The most popular solution so far, pioneered by fractional.art, is the buyout auction.
Buyout auctions exist to ensure that Alice’s and Bob’s fractions retain their fair market value by solving the reconstitution problem.
To see why, imagine that Alice had fractionalized her NFT, representing an in-game asset, into 100 shards using a protocol that did not offer buyout auctions. Instead, only someone who owned all 100 shards could reconstitute the NFT.
If someone accidentally burned one of the 100 shards, it would then become impossible for anybody to reconstitute the NFT, and the remaining shards would lose all of their value. Because of this risk, even at the time of fractionalization each of the 100 shards is worth well below 1/100 of the value of the NFT.
With buyout auctions, losing one of the shards no longer destroys the value of the others. For example, if Alice lost one of her shards immediately after minting, she could initiate a buyout auction and submit the winning bid to get back the NFT, with 99% of the proceeds going to her.
In this sense, buyout auctions are more of a necessary evil than a feature.
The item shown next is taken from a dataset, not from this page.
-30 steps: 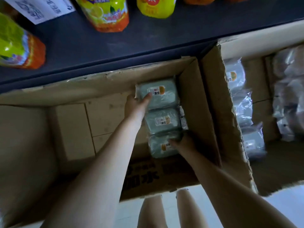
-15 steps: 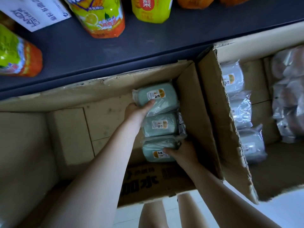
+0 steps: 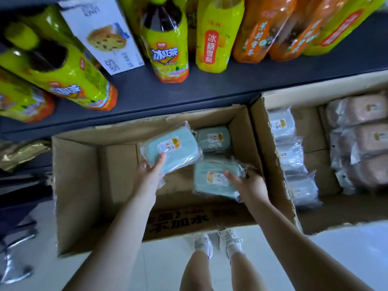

They are certainly not for the benefit of potentially interested buyers like Clara, who are not stakeholders in the fractionalized NFT to begin with and therefore do not merit special consideration by the protocol.
Buyout auctions are also not meant to encourage the reconstitution of the NFT. In order to solve the reconstitution problem, it must be somehow possible to reconstitute a fractionalized NFT, but Alice and Bob went to the trouble of fractionalizing their NFT in the first place and may be content to keep it fractionalized forever.
Unfortunately, buyouts can run into issues due to capital constraints: if an NFT is valuable enough, it’s possible that nobody can round up enough money to pay a fair price for it once an auction is initiated.
To avoid situations like this, fractional.art includes a reserve price in its buyout auction mechanism, which specifies the minimum price at which a buyout can be initiated. In the above example, if the reserve price were set to 100,000 ETH, Clara wouldn’t have been able to initiate an auction at 10,000 ETH.
The difficulty comes when trying to set a reserve price. In the above example, Alice didn’t want to sell the NFT for much less than its fair value of 100,000 ETH, but Bob didn’t mind. Coming to agreement here can be quite difficult and contentious, especially as the parties involved may change as shards change hands.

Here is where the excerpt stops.